There are a lot of things in football that are relative to the sport. If you're a 285 pound defensive end, you're considered "undersized." If you're a wide receiver or defensive back who runs a 4.6 in the forty-yard dash, you're considered "slow." If you're a 6'1" quarterback, you're considered "short." And, of course, regardless of what position you play in football, once you reach the age of 30, you're considered "old."
In the football world, Steelers wide receiver Hines Ward has never been considered very big or fast for his position. And relative to most receivers in the NFL, he doesn't seem very athletic. But make no mistake, Hines Ward has always been a tremendous athlete.
When we see him out there mixing it up with linebackers and defensive ends, it's easy to forget that Ward is a very talented wide receiver with tremendous ability. How many times have we witnessed Hines make amazing tip-toe catches near the sideline or diving grabs over-the-middle with defenders hanging all over him? Remember the AFC Championship Game in Denver when Ward tipped a pass away from Champ Bailey and managed to come down with the ball right before getting nailed by John Lynch? Hines obviously showed tremendous heart and guts, and he demonstrated that he is a very "headsy" player by keeping the football alive long enough to make the catch for a critical first down. But that play, made with with all-world talents like Champ Bailey and John Lynch fighting for the same football, was also a testament to the great athlete that number 86 has always been.
Hines Ward has always done a lot of things well, but I believe his knack for getting into the end zone may be his greatest talent. To quote Tunch Ilkin: "Nobody smells the goal line like Hines Ward."

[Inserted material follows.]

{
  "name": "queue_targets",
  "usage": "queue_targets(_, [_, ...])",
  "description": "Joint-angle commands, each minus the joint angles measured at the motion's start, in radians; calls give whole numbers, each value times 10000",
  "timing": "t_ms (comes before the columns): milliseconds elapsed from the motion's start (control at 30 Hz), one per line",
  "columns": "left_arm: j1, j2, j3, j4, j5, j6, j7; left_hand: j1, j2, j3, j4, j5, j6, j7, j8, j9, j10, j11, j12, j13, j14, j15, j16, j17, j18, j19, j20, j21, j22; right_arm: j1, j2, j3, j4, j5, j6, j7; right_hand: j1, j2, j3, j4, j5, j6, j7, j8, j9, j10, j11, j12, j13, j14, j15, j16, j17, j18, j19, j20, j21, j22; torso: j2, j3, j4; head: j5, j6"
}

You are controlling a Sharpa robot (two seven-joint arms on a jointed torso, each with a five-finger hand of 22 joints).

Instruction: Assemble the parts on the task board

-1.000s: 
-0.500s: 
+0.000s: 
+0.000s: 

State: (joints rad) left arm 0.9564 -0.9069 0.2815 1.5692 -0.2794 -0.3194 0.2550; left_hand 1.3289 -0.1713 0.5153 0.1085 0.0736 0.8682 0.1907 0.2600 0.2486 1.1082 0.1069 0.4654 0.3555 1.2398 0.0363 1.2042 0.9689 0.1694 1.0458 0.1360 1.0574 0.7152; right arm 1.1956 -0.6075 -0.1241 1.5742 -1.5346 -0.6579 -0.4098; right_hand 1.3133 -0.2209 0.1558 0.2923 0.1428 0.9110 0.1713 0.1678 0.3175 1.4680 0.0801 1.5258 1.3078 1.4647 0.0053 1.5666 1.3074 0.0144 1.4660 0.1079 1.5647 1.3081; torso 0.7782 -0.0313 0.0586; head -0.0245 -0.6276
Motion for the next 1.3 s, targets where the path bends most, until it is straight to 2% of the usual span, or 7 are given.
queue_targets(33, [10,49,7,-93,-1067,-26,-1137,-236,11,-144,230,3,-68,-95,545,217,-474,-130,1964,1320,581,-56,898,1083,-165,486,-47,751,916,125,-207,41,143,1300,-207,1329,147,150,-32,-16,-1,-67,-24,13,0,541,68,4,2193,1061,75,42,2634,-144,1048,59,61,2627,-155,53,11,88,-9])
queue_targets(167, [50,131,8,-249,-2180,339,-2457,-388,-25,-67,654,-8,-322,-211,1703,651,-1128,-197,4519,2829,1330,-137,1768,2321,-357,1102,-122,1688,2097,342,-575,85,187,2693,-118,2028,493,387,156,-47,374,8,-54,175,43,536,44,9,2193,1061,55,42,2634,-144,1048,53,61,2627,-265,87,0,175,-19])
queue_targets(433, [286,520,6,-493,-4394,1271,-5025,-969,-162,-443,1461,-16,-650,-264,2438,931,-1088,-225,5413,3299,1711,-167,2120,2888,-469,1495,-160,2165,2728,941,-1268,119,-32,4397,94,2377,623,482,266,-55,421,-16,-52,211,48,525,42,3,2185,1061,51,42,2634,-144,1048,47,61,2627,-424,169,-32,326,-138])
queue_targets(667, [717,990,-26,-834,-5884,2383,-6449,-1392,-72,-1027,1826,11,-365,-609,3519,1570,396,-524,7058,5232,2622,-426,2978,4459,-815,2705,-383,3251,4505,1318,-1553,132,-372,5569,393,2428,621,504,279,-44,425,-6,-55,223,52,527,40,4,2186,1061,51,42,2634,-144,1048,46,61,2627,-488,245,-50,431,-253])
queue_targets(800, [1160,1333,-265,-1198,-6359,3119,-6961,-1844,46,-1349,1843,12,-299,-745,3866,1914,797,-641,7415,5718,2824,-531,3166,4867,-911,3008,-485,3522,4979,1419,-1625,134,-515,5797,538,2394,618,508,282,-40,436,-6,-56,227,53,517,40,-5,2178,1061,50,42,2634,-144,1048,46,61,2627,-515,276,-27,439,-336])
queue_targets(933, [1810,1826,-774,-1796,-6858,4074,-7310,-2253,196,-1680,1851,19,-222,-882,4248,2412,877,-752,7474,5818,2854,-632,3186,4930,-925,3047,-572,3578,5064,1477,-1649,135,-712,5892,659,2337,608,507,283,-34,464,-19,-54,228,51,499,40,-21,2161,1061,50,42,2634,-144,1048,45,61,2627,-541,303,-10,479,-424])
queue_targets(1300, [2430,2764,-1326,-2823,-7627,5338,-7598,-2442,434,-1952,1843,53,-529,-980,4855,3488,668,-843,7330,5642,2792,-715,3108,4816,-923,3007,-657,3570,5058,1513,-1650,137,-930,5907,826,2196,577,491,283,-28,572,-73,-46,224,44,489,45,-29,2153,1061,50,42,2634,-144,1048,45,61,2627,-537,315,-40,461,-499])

Some might call it passion and determination that has led to some of Ward's most memorable touchdowns. Who can forget the one he scored against Chicago in 2005 when he spun around and ran through several Bears on his way to a 14 yard score that you had to see to believe. And what about that day in Atlanta in 2006 when Hines managed to maneuver his way on a 70 yard touchdown catch and run despite losing his shoe in the middle of the play? Yes, those were two great examples of Ward's desire to score a touchdown for his team against all odds, but they were also plays that were made by a high-caliber athlete.

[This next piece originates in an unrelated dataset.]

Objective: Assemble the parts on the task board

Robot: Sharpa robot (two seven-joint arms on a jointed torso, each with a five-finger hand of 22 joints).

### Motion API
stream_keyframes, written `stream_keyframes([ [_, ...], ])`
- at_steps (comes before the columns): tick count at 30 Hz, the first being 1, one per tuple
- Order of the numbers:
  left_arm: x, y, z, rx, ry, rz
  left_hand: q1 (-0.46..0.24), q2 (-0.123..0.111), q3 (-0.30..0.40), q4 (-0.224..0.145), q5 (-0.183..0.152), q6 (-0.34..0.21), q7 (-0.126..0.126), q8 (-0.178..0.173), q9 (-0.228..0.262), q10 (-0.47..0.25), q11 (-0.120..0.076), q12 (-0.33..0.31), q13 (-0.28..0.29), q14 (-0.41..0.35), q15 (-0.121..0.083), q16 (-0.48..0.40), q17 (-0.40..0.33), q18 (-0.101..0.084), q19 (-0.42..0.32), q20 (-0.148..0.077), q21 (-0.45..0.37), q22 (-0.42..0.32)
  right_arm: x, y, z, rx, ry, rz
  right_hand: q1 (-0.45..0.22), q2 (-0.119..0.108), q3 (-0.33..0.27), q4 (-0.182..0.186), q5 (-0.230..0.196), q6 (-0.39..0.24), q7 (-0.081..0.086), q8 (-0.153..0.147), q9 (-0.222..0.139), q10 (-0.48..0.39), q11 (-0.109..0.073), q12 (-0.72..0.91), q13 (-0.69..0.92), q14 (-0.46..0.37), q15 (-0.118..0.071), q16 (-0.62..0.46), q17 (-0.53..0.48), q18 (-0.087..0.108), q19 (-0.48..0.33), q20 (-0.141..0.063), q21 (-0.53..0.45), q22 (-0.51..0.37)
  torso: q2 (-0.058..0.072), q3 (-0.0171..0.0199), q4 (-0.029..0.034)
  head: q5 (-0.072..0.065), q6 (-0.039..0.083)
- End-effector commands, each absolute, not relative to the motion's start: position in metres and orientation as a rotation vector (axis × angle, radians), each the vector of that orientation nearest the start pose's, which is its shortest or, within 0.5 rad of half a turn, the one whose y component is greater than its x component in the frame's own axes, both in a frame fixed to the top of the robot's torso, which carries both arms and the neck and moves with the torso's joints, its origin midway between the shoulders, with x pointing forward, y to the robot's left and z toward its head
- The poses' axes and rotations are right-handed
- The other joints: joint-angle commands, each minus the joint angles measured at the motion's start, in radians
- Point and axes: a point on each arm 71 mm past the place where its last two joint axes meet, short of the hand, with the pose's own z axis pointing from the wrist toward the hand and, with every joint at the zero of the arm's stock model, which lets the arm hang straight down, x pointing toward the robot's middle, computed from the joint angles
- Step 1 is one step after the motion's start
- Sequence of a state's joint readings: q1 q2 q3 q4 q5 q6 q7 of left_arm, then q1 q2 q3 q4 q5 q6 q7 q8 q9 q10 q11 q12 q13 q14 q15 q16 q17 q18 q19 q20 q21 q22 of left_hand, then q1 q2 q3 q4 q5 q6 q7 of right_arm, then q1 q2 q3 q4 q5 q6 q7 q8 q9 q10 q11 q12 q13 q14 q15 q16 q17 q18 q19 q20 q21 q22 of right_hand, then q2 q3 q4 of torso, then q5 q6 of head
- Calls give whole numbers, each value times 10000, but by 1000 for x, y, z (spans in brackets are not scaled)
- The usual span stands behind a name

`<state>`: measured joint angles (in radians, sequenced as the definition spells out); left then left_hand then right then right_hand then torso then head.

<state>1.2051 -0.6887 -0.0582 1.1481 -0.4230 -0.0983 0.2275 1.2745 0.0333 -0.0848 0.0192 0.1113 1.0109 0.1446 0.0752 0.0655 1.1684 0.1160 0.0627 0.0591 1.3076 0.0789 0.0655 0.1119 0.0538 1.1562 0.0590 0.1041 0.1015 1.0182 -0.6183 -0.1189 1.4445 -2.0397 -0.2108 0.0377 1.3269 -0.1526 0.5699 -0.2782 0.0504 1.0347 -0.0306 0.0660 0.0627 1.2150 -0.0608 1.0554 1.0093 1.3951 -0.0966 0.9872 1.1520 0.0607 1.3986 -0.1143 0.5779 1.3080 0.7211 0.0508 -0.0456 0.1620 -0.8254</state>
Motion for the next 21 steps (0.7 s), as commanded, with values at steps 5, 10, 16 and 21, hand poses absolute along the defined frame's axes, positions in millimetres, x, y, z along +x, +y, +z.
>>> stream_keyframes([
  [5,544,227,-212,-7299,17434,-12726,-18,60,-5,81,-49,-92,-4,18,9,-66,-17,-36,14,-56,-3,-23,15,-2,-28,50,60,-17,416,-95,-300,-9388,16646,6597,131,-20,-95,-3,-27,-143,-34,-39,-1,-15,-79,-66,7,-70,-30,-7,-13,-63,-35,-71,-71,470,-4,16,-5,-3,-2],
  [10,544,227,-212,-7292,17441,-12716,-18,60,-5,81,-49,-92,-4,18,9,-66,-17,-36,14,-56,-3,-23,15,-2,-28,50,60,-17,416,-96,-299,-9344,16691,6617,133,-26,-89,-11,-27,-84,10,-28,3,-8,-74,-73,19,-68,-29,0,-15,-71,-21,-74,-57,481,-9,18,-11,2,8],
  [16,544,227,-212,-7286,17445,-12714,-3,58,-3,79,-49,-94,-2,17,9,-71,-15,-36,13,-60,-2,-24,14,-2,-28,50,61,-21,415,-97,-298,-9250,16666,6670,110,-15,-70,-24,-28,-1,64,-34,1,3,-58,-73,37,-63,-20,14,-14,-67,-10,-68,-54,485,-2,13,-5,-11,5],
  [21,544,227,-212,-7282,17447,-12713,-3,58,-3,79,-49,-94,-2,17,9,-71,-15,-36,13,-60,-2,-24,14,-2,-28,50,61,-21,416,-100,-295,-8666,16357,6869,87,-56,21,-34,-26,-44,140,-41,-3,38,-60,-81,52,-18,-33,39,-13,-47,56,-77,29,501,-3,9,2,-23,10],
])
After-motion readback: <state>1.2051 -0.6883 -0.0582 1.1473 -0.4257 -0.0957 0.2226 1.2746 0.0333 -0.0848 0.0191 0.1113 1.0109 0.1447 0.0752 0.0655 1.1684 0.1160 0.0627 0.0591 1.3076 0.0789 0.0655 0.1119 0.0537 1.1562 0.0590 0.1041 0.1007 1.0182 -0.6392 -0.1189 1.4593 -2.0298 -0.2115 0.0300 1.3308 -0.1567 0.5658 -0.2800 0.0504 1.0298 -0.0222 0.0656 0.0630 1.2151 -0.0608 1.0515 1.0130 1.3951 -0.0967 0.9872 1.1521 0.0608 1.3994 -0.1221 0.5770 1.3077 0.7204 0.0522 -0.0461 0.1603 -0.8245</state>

Today, at 35, Ward must also deal with being considered old for a football player, but "Papa Smurf" is still a great athlete, and there is no better example of that than his second touchdown catch in Sunday's 38-17 victory over the Tennessee Titans at Heinz Field.

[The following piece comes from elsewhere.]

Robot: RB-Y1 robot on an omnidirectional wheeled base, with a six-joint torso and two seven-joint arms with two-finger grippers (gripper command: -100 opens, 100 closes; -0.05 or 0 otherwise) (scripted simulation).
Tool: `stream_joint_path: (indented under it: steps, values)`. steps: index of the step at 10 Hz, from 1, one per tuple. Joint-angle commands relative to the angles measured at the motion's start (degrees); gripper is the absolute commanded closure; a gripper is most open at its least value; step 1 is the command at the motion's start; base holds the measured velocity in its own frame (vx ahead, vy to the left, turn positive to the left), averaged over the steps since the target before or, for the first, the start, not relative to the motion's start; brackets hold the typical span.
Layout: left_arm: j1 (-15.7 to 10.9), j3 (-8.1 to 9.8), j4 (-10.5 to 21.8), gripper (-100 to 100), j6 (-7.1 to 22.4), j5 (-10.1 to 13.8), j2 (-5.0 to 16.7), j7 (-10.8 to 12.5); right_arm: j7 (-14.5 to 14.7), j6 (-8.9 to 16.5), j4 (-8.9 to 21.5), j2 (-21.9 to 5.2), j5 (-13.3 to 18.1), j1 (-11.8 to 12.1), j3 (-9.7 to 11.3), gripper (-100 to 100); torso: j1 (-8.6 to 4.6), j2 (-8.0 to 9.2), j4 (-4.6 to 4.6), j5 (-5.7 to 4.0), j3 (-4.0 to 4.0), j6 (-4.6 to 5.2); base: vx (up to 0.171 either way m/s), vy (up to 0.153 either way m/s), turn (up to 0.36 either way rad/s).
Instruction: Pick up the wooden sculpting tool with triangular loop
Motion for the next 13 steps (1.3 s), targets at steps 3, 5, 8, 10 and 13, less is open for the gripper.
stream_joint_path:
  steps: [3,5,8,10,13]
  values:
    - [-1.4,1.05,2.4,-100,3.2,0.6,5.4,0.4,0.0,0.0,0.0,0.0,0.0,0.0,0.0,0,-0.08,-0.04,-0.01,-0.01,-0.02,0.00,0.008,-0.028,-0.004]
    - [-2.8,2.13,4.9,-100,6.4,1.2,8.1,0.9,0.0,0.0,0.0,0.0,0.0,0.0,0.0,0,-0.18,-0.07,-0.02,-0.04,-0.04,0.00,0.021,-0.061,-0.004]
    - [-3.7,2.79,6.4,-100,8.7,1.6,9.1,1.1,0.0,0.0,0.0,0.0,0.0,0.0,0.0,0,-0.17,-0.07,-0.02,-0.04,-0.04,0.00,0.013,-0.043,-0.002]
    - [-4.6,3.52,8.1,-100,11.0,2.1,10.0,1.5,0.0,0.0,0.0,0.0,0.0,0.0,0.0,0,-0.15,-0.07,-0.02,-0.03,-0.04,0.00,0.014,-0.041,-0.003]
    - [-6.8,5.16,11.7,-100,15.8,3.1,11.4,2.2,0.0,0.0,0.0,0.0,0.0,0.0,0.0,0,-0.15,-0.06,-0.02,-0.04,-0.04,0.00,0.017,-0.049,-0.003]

In the boxscore, it just looks like a simple Ben Roethlsiberger to Hines Ward five-yard touchdown pass, but watching it live or on tv really gave you an appreciation for the athleticism that Hines displayed on the play. Ward took a quick pass from Roethlisberger near the two-yard line and, with one step, jumped over Titans' defensive back Michael Griffin and landed in the end zone. It was poetry in motion. Not bad for an "old man."
Right after Jerome Bettis ran over Brian Urlacher for a short touchdown run in that same Bears game I mentioned earlier, Steelers play-by-play man Bill Hilgrove said, "if you asked me to show you what the Bus is all about, I would point to that play right there."
Well, if I had to sum-up Hines Ward's career with one play, I would point to that touchdown against the Titans this past Sunday. On a play that literally took about two seconds, Hines demonstrated his heart, passion, guts, awareness AND athleticism.
There are many ways to describe Hines Ward, and "great athlete" should always be near the top of the list.